*.- Encuestados consideran que se debe al desempleo, adicciones y deportación
Tijuana BC 25 de enero de 2015 (AFN).- En su más reciente estudio, la casa ncuestadora Imerk se enfocó en conocer el impacto de las personas indigentes y la opinión que existe con relación a su situación en el estado de Baja California, y se encontró que cinco de cada diez habitantes fueron abordados por algún solicitante de ayuda.
La proporción sube en uno, con relación a la medición realizada en agosto del año pasado, y lo anterior sube a seis en Mexicali y refleja un crecimiento significativo en Ensenada, señaló el director de la empresa, Manuel Lugo Gómez.
Refirió que con relación al 46.7% de la población que tuvo contacto con algún indigente, se identificó que en la última ocasión que esto sucedió, seis de cada diez de las personas fueron abordadas en la vía pública y tres en su casa; el acercamiento en la vía pública sube a ocho en Tijuana y en casa se incrementa a cinco en Ensenada.
De cada diez indigentes seis eran adultas, dos eran jóvenes y otras dos eran de la tercera edad, expuso Lugo Gómez, y en cuanto a los dos grupos más vulnerables, a pesar de que los menores de edad representan el 4.6% de los indigentes a nivel estatal, su presencia en la vía pública sube a 15.9% en Rosarito; y en el caso de los ancianos su proporción sube a tres en Tijuana y Ensenada.
Comentó que en ocho de cada diez acercamientos, los indigentes solicitaron dinero y en dos pidieron comida, la solicitud de trabajo representa sólo el 1.1%, mientras que la solicitud de dinero sube a nueve en Tijuana y la solicitud de alimentos se incrementa a cuatro en Tecate.
Ayudan menos en Tijuana
Por otra parte, Lugo Gómez resaltó que siete de cada diez personas ayudaron al indigente que les solicitó ayuda, proporción que sube a ocho en Tecate y Ensenada, pero baja a cinco en Tijuana.
A nivel estatal ocho de cada diez habitantes de Baja California consideran que existe un problema de personas indigentes en la entidad, proporción que sube a nueve en Mexicali, Ensenada y Tijuana, precisó.
Lugo expuso que con relación al 84.2% que considera que sí existe un problema, se encontró que de cada diez personas tres perciben que esta situación se debe a la falta de empleo, dos a las adicciones y otras dos a los migrantes deportados de Estados Unidos, en este último la proporción sube a tres en Tijuana y Mexicali.
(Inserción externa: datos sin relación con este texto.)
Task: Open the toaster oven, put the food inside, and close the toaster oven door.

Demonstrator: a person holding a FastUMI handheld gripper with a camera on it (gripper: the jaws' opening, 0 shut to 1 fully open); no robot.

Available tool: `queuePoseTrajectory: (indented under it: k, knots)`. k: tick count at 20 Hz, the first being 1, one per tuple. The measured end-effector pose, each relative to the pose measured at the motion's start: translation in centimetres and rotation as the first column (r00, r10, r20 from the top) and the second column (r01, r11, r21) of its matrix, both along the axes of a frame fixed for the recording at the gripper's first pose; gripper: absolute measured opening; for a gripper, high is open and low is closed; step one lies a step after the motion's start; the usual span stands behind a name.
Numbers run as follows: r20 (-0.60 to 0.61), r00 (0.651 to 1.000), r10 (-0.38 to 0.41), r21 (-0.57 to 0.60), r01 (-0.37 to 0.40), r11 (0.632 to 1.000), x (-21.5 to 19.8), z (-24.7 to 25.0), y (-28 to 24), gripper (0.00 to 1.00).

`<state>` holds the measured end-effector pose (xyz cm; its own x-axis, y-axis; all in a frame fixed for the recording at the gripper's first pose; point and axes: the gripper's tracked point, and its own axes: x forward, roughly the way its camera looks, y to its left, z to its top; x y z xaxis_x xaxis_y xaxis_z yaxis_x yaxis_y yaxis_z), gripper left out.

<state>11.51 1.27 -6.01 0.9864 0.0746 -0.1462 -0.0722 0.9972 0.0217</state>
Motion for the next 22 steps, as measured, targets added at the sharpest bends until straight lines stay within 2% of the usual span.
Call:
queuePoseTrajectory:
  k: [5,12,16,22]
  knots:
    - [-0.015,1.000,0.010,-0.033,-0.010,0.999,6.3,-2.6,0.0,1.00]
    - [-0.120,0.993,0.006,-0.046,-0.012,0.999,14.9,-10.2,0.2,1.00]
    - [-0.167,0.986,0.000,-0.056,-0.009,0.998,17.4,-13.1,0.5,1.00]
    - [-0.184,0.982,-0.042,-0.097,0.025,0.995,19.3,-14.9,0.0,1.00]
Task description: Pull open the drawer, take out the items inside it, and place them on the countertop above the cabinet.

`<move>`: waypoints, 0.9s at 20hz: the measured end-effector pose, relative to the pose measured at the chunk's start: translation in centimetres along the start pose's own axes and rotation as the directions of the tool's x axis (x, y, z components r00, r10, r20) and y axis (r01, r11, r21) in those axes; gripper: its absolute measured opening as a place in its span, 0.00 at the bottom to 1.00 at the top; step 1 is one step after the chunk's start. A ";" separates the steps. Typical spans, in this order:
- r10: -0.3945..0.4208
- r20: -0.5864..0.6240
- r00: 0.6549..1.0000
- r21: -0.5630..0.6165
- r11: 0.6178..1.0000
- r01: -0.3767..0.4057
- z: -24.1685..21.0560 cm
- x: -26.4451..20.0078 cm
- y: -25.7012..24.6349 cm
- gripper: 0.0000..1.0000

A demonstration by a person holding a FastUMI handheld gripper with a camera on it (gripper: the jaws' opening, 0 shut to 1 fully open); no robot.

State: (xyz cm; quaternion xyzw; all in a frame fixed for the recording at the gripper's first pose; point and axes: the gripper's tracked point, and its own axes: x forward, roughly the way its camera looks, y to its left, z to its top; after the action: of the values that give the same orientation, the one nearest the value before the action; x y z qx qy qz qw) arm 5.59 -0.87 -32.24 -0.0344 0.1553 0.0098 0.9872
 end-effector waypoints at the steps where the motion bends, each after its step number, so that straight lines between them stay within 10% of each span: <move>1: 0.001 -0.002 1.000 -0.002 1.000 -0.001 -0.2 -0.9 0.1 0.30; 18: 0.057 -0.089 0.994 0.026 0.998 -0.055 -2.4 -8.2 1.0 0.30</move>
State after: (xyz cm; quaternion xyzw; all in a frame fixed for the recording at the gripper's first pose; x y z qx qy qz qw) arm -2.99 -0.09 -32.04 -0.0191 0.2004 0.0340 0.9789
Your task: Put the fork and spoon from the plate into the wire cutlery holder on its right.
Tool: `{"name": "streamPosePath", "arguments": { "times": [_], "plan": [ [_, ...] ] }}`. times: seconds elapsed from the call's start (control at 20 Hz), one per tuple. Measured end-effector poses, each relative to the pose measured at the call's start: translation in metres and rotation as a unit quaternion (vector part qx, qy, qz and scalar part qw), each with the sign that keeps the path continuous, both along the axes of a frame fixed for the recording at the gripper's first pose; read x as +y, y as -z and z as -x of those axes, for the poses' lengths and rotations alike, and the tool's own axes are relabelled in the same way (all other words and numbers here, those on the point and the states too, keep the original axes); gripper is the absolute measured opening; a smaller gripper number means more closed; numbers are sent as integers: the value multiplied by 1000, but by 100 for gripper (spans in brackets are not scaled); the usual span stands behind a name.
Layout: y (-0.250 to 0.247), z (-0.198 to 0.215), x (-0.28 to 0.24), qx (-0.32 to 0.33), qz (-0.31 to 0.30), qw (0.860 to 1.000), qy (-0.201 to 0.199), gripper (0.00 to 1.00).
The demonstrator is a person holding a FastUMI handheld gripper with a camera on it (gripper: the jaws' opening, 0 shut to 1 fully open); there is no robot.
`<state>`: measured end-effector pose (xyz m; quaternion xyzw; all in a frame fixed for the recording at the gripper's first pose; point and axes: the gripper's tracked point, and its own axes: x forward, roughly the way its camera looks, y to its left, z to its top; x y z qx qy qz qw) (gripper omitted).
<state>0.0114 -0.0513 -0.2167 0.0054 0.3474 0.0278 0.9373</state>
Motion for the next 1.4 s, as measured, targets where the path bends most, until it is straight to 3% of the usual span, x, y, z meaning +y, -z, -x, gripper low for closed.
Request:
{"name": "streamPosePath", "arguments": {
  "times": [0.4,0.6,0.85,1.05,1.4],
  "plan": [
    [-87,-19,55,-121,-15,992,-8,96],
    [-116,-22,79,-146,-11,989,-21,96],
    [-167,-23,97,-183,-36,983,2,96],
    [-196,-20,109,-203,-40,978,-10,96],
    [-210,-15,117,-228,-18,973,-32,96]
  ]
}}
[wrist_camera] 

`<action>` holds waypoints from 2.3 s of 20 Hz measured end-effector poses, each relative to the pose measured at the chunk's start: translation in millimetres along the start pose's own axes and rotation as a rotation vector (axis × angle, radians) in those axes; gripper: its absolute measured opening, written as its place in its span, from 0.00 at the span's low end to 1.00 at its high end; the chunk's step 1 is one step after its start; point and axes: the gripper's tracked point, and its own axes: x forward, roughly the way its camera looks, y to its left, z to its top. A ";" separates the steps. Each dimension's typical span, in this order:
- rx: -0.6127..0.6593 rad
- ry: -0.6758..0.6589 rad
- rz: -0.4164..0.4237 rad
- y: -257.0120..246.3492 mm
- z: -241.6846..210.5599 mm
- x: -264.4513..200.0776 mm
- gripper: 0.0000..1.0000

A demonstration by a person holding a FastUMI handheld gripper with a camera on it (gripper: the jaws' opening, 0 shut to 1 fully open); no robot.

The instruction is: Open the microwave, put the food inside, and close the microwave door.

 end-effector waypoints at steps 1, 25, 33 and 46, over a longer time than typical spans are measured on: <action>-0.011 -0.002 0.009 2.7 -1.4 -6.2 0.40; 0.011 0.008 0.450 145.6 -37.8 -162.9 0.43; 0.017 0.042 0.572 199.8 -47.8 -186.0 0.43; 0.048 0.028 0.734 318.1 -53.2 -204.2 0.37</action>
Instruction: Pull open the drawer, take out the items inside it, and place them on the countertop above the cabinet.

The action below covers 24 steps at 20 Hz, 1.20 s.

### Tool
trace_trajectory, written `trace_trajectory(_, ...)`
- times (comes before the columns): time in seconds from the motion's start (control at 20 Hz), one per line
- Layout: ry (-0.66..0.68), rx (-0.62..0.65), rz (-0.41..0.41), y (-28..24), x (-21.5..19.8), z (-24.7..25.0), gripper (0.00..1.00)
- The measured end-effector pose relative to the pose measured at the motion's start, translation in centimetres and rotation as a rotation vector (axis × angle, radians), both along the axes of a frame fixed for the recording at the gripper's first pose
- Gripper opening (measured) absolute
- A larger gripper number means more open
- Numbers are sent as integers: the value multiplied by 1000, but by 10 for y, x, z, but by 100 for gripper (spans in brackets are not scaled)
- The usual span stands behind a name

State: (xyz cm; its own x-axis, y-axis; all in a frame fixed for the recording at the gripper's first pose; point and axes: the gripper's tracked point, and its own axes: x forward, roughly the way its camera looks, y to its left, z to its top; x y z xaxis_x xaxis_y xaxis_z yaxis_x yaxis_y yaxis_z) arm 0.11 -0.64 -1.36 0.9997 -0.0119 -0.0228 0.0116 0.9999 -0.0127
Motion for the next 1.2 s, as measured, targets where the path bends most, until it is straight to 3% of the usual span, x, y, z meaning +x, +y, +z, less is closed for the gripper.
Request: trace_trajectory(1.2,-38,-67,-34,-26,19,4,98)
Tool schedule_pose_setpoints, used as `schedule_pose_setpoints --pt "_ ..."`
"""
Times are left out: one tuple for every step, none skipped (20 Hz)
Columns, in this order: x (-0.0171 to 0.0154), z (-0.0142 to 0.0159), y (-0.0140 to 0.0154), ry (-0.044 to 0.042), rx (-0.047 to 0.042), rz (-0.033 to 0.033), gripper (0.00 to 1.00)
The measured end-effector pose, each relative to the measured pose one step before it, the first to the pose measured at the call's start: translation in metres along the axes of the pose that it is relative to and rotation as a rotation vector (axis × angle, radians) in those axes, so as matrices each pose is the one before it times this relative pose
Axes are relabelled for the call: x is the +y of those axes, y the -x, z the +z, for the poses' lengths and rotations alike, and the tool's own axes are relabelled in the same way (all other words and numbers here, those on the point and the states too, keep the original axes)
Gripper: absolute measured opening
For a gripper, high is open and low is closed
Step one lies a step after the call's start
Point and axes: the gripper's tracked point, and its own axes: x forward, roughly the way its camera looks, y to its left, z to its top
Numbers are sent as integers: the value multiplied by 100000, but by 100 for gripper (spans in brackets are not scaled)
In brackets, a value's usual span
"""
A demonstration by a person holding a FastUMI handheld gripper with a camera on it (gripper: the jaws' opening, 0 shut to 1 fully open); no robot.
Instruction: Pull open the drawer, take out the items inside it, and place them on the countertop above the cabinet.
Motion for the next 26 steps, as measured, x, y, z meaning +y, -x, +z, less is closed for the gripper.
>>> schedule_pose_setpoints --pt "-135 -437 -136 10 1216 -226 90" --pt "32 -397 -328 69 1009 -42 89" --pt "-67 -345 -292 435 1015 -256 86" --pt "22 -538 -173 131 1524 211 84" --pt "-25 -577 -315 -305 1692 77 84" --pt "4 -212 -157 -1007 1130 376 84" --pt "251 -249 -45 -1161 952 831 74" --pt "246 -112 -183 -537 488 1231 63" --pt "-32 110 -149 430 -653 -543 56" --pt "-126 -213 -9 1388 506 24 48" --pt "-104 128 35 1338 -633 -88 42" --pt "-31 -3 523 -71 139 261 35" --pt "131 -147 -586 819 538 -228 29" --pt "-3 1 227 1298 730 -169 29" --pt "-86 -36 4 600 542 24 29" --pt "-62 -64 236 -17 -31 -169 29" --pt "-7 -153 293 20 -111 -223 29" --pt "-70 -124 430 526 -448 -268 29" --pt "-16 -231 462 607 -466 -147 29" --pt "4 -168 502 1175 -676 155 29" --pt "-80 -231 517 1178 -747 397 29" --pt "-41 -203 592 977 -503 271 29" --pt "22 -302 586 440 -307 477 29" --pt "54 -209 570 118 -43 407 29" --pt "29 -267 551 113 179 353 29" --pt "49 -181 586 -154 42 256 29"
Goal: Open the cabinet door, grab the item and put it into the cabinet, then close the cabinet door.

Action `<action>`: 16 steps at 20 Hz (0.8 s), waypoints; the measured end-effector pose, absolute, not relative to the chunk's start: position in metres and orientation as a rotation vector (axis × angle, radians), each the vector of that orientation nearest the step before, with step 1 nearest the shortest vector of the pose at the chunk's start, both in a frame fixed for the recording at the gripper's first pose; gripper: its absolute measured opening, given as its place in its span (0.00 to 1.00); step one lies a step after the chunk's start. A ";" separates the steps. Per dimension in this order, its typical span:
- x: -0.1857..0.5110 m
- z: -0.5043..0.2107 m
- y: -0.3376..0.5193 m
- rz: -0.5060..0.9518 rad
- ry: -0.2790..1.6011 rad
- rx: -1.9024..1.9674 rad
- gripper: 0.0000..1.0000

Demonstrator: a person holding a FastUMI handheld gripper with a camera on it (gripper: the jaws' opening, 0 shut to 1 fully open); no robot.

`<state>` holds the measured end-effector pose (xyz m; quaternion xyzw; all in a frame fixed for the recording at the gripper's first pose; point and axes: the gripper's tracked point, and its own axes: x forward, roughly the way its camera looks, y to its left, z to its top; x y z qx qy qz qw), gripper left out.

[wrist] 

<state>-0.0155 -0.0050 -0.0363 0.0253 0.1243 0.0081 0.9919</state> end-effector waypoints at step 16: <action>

Agregó que el 54.7% de los habitantes del Estado consideran que actualmente los indigentes son un problema social, subiendo a 7.7% con relación a medición realizada en agosto del año pasado; de cada diez de ellos cinco afirman que son un problema ya que generan inseguridad en las calles y tres dicen que perjudican la imagen de la ciudad.
Se pudiera decir que, de manera unánime, 99.3% de los bajacalifornianos ven urgente la realización e implementación de programas gubernamentales que ayuden a este vulnerable sector de la población, una necesidad real ante su incremento en las calles de los cinco municipios, concluyó.